### What you should do
The whole of the data is to be reproduced exactly.

### Input data

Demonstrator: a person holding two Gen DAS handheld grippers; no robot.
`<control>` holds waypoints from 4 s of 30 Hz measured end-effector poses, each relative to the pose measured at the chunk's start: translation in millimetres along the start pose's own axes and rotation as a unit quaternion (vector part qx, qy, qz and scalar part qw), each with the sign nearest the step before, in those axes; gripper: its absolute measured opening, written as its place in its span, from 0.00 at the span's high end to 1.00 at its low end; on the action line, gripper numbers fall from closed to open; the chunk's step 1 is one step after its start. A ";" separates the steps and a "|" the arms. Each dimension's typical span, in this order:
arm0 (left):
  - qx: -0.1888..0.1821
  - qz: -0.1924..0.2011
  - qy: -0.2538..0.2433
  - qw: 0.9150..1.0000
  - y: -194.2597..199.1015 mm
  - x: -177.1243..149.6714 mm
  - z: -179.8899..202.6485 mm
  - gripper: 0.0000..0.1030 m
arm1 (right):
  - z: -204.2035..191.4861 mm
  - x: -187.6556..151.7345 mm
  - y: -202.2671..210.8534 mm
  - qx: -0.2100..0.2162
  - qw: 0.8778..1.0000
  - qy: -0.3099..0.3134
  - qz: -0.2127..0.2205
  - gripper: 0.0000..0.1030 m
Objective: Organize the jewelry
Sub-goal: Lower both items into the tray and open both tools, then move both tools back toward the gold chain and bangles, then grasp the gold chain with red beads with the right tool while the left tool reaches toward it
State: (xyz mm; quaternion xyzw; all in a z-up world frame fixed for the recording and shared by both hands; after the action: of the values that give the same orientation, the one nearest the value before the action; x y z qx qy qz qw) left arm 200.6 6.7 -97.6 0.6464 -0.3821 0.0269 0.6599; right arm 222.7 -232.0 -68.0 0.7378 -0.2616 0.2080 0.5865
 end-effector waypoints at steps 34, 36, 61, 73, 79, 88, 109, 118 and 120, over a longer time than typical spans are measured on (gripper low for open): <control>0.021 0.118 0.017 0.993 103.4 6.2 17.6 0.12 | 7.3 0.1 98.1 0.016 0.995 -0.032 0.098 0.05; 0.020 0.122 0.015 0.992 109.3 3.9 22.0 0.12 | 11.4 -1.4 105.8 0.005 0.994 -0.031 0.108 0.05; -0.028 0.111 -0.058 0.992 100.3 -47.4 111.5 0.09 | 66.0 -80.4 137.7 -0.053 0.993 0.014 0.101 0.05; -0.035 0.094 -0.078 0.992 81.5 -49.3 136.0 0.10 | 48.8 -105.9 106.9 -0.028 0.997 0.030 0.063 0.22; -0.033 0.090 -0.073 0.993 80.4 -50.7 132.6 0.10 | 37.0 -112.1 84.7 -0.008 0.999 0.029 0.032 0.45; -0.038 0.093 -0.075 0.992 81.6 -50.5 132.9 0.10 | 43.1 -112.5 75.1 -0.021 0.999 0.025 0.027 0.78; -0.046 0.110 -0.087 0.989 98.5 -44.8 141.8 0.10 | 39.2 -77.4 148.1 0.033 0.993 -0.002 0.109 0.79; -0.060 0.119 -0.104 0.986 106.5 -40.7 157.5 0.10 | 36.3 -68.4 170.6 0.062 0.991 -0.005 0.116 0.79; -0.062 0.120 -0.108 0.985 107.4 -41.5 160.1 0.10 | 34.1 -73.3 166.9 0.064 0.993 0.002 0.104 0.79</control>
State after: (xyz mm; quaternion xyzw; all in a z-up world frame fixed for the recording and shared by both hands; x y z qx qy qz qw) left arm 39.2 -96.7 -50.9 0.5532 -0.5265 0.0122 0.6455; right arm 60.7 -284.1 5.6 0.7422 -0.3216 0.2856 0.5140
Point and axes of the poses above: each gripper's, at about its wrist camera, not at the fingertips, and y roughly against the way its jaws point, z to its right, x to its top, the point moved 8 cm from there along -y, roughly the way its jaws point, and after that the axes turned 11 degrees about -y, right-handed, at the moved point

### Answer below
Demonstrator: a person holding two Gen DAS handheld grippers; no robot.
`<control>` holds waypoints from 4 s of 30 Hz measured end-effector poses, each relative to the pose measured at the chunk's start: translation in millimetres along the start pose's own axes and rotation as a unit quaternion (vector part qx, qy, qz and scalar part qw), each with the sign nearest the step before, in those axes; gripper: its absolute measured opening, written as its place in its span, from 0.00 at the span's high end to 1.00 at its low end; on the action line, gripper numbers fall from closed to open; the chunk's step 1 is one step after its start. A ";" separates the steps and a "|" the arms. Each dimension's typical span, in this order:
arm0 (left):
  - qx: -0.1888..0.1821
  - qz: -0.1924..0.2011
  - qy: -0.2538..0.2433
  - qw: 0.9150..1.0000
  - y: -194.2597..199.1015 mm
  - x: -177.1243..149.6714 mm
  - z: -179.8899..202.6485 mm
  - gripper: 0.0000..0.1030 m
arm1 (right):
  - z: -204.2035..191.4861 mm
  - x: -187.6556..151.7345 mm
  - y: -202.2671..210.8534 mm
  - qx: -0.2100..0.2162
  - qw: 0.8778..1.0000
  - qy: -0.3099..0.3134
  - qz: -0.2127..0.2205
  - gripper: 0.0000..0.1030 m
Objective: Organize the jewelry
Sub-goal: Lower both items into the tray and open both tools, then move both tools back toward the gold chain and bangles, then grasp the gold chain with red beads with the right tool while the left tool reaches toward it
State: (xyz mm; quaternion xyzw; all in a z-up world frame fixed for the recording and shared by both hands; after the action: of the values that give the same orientation, the one nearest the value before the action; x y z qx qy qz qw) left arm 200.6 6.7 -97.6 0.6464 -0.3821 0.0269 0.6599; right arm 222.7 -232.0 -68.0 0.7378 -0.2616 0.2080 0.5865
 end-effector waypoints at steps 34, 36, 61, 73, 79, 88, 109, 118 and 120, over a longer time than typical spans are measured on (gripper low for open): <control>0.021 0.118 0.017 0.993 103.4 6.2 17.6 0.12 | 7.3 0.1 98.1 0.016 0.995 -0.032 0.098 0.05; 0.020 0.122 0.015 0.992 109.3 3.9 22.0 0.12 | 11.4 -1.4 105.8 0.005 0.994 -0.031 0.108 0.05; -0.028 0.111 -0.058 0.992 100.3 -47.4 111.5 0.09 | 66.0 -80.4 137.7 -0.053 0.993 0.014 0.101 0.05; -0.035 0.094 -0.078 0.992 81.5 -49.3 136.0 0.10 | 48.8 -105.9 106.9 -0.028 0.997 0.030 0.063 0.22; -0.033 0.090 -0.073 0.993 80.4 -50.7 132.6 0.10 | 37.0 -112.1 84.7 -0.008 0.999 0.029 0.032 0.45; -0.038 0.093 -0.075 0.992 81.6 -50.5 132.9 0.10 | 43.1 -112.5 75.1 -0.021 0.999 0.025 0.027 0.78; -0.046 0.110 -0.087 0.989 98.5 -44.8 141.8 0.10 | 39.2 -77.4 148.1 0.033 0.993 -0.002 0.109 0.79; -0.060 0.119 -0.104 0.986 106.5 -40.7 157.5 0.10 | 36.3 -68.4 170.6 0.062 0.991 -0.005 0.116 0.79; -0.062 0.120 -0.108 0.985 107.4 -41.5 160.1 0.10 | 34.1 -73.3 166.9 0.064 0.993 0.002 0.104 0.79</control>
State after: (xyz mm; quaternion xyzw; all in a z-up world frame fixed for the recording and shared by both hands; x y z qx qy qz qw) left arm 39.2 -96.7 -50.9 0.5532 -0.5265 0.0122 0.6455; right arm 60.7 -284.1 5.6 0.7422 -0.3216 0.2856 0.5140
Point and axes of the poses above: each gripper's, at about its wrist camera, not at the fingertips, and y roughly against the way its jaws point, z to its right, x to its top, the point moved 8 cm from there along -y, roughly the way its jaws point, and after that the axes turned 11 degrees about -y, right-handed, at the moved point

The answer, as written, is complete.